### [Task description]
You are asked to reproduce the listing exactly and to omit its pictures.

### [Supplied information]
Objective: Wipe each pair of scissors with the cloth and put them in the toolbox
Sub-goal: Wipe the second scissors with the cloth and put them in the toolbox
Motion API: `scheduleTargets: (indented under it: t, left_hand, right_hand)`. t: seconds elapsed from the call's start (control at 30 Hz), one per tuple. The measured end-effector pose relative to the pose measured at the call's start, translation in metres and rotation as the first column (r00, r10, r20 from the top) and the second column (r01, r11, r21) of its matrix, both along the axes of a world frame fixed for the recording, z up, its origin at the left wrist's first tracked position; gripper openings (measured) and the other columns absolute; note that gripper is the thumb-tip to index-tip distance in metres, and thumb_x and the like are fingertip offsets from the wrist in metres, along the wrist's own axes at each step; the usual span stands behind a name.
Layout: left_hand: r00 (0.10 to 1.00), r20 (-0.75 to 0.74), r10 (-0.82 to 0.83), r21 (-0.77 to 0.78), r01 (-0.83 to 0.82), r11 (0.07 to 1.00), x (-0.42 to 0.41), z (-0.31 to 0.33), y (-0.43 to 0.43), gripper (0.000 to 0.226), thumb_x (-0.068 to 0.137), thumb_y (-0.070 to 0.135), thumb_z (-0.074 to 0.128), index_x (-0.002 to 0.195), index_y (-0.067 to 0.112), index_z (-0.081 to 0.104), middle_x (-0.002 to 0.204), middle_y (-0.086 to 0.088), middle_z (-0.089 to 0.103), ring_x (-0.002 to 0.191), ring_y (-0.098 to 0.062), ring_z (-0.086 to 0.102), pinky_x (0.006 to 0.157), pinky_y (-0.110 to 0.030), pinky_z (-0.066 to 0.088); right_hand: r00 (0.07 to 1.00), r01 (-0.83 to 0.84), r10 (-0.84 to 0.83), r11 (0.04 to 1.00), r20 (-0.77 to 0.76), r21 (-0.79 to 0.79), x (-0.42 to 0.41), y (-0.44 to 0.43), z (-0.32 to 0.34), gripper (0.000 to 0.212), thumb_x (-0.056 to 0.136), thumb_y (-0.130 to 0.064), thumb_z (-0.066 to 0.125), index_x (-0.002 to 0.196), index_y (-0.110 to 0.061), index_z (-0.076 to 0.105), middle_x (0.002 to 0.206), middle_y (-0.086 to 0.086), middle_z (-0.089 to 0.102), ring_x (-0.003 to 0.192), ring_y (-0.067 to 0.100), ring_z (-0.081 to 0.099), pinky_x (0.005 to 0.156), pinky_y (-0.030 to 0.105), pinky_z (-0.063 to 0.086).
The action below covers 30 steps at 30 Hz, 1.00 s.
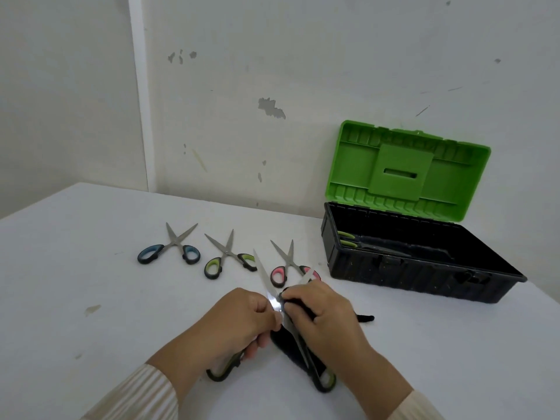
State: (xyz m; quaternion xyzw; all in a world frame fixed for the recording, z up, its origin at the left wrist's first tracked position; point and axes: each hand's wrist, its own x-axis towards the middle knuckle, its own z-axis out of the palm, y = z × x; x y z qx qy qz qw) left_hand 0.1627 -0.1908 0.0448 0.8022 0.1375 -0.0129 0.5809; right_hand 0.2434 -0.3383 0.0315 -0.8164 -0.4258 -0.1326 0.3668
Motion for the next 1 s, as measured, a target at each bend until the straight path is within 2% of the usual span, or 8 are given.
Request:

### [Task answer]
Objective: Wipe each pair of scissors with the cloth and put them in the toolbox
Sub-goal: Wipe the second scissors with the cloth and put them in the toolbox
Motion API: `scheduleTargets: (indented under it: t, left_hand, right_hand)`. t: seconds elapsed from the call's start (control at 30 Hz), one per tuple. The measured end-effector pose relative to the pose measured at the call's start, translation in metres and rotation as the first column (r00, r10, r20 from the top) and the second column (r01, r11, r21) of its matrix, both along the axes of a world frame fixed for the recording, z up, its origin at the left wrist's first tracked position; gripper openings (measured) and the other columns absolute; note that gripper is the thumb-tip to index-tip distance in metres, and thumb_x and the like are fingertip offsets from the wrist in metres, along the wrist's own axes at each step; the usual span stands behind a name.
Layout: left_hand: r00 (0.10 to 1.00), r20 (-0.75 to 0.74), r10 (-0.82 to 0.83), r21 (-0.77 to 0.78), r01 (-0.83 to 0.82), r11 (0.07 to 1.00), x (-0.42 to 0.41), z (-0.31 to 0.33), y (-0.43 to 0.43), gripper (0.000 to 0.226), thumb_x (-0.068 to 0.137), thumb_y (-0.070 to 0.135), thumb_z (-0.074 to 0.128), index_x (-0.002 to 0.195), index_y (-0.067 to 0.112), index_z (-0.081 to 0.104), middle_x (-0.002 to 0.204), middle_y (-0.086 to 0.088), middle_z (-0.089 to 0.103), ring_x (-0.002 to 0.191), ring_y (-0.098 to 0.062), ring_z (-0.086 to 0.102), pinky_x (0.006 to 0.157), pinky_y (-0.110 to 0.030), pinky_z (-0.066 to 0.088); right_hand: r00 (0.07 to 1.00), r01 (-0.83 to 0.84), r10 (-0.84 to 0.83), r11 (0.04 to 1.00), r20 (-0.77 to 0.76), r21 (-0.79 to 0.79), x (-0.42 to 0.41), y (-0.44 to 0.43), z (-0.32 to 0.34), gripper (0.000 to 0.212), thumb_x (-0.056 to 0.136), thumb_y (-0.130 to 0.064), thumb_z (-0.066 to 0.125), index_x (-0.002 to 0.196), index_y (-0.110 to 0.061), index_z (-0.076 to 0.105), middle_x (0.002 to 0.206), middle_y (-0.086 to 0.086), middle_z (-0.089 to 0.102), ring_x (-0.003 to 0.192), ring_y (-0.067 to 0.100), ring_z (-0.081 to 0.099), pinky_x (0.005 to 0.156), pinky_y (-0.030 to 0.105), pinky_z (-0.063 to 0.086).
The action below covers 30 steps at 30 Hz, 1.00 s.
State: (xyz m; quaternion xyzw; all in a world frame fixed for the recording, z up, its origin at the left wrist's first tracked position; point and axes: each hand's wrist, its own x-axis towards the middle knuckle, its own z-axis out of the palm, y = z × x; x y z qx qy qz qw) left_hand 0.1627 -0.1908 0.0448 0.8022 0.1375 -0.0129 0.5809; right_hand 0.2434 -0.3383 0.0315 -0.8164 -0.4258 -0.1326 0.3668
Motion for the next 1 s, as measured, a target at each bend until the straight path is within 2% of the usual span, or 8 are given.
Request:

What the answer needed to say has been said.